Stored data entries:
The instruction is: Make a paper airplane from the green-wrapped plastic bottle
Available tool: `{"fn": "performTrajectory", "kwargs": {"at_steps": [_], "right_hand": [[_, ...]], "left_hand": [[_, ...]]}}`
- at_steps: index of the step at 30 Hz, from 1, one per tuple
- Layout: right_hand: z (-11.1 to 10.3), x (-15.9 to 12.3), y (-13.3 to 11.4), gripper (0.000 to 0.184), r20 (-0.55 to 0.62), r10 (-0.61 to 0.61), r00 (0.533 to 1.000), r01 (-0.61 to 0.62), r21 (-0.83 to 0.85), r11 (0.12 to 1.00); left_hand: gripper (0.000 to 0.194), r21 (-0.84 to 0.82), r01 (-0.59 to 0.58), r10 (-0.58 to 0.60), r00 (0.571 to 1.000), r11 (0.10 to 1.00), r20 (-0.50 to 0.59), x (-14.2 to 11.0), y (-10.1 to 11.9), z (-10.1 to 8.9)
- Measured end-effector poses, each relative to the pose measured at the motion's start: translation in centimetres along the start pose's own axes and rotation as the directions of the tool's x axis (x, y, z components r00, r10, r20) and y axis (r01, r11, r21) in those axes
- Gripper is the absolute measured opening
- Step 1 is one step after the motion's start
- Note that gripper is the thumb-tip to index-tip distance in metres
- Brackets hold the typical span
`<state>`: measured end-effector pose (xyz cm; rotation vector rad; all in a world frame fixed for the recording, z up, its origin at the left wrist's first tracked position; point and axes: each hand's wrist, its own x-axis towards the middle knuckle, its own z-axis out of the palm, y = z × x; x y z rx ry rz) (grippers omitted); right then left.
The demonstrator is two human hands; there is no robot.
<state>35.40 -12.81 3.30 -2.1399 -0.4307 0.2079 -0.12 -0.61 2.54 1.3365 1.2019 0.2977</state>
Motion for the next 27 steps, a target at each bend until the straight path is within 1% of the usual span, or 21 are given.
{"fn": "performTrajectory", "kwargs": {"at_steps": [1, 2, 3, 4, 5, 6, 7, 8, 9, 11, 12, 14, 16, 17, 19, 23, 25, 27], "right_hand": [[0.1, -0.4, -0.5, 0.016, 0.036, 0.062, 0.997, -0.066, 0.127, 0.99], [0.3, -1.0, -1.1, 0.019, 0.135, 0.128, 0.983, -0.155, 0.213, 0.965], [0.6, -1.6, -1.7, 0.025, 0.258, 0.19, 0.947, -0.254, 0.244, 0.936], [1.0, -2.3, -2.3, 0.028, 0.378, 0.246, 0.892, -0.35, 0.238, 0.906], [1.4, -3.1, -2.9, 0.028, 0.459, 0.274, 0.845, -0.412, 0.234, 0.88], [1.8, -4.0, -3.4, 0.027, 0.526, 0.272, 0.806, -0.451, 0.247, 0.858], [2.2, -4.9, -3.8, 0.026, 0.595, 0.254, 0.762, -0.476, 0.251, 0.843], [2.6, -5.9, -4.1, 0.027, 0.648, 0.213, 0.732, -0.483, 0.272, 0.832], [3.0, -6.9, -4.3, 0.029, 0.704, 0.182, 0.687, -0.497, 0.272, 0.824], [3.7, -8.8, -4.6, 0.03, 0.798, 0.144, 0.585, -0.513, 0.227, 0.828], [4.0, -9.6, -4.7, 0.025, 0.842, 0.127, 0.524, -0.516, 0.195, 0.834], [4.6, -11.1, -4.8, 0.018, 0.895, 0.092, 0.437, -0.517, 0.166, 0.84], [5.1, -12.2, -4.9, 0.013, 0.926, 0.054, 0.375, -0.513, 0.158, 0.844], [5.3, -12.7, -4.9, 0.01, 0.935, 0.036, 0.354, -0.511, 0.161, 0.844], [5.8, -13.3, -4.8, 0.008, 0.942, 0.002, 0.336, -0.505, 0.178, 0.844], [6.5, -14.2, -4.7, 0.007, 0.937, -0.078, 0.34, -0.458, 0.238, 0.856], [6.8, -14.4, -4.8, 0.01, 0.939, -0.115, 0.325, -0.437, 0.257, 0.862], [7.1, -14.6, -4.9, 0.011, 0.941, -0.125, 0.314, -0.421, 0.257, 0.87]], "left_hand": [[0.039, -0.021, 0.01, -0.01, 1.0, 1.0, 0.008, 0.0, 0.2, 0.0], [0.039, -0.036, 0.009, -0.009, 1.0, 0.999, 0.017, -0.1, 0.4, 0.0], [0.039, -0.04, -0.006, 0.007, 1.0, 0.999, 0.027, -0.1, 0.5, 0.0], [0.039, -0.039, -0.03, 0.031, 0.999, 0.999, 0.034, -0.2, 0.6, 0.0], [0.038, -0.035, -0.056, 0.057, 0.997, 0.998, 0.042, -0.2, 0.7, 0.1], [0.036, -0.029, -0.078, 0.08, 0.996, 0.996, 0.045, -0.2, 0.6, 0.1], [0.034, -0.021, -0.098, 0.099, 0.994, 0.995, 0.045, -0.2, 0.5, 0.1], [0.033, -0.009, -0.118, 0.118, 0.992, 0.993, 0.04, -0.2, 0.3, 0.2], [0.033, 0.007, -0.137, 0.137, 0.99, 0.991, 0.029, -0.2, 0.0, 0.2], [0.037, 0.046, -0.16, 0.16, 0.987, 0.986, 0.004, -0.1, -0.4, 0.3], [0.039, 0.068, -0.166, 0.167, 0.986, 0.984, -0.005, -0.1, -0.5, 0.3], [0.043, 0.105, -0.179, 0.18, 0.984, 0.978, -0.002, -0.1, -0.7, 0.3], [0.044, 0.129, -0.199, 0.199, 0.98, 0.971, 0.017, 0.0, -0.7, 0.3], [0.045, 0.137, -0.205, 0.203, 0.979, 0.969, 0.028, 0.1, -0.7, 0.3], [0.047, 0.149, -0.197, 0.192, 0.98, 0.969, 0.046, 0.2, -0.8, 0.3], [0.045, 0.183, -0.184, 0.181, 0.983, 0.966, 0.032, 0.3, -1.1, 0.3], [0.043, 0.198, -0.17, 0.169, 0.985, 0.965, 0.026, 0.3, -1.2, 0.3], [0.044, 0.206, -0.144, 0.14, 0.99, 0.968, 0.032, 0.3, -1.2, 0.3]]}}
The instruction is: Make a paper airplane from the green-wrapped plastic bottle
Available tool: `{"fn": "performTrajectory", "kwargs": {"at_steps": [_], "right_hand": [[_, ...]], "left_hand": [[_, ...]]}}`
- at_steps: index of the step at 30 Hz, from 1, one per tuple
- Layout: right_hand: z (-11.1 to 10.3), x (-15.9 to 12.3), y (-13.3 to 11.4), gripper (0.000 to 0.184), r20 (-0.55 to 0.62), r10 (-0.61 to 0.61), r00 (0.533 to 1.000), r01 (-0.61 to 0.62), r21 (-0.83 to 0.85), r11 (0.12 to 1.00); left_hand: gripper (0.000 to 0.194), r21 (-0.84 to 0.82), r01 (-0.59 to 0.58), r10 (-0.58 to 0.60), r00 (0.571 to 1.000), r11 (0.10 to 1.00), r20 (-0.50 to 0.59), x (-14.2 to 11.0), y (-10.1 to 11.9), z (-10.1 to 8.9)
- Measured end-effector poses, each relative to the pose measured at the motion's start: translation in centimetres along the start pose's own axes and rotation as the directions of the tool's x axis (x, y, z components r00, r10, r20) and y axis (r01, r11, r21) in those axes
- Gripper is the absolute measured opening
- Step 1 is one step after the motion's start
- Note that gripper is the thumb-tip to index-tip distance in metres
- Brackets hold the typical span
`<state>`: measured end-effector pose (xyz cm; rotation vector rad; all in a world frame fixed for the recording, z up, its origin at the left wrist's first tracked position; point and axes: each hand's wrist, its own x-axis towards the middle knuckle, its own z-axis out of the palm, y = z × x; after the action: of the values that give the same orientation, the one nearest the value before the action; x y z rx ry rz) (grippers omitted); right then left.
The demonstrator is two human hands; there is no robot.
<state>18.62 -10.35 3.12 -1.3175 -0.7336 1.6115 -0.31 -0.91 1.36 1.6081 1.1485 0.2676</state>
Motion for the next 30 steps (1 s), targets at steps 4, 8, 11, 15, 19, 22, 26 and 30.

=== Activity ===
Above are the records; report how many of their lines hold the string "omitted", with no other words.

=== Response to the exercise ===
2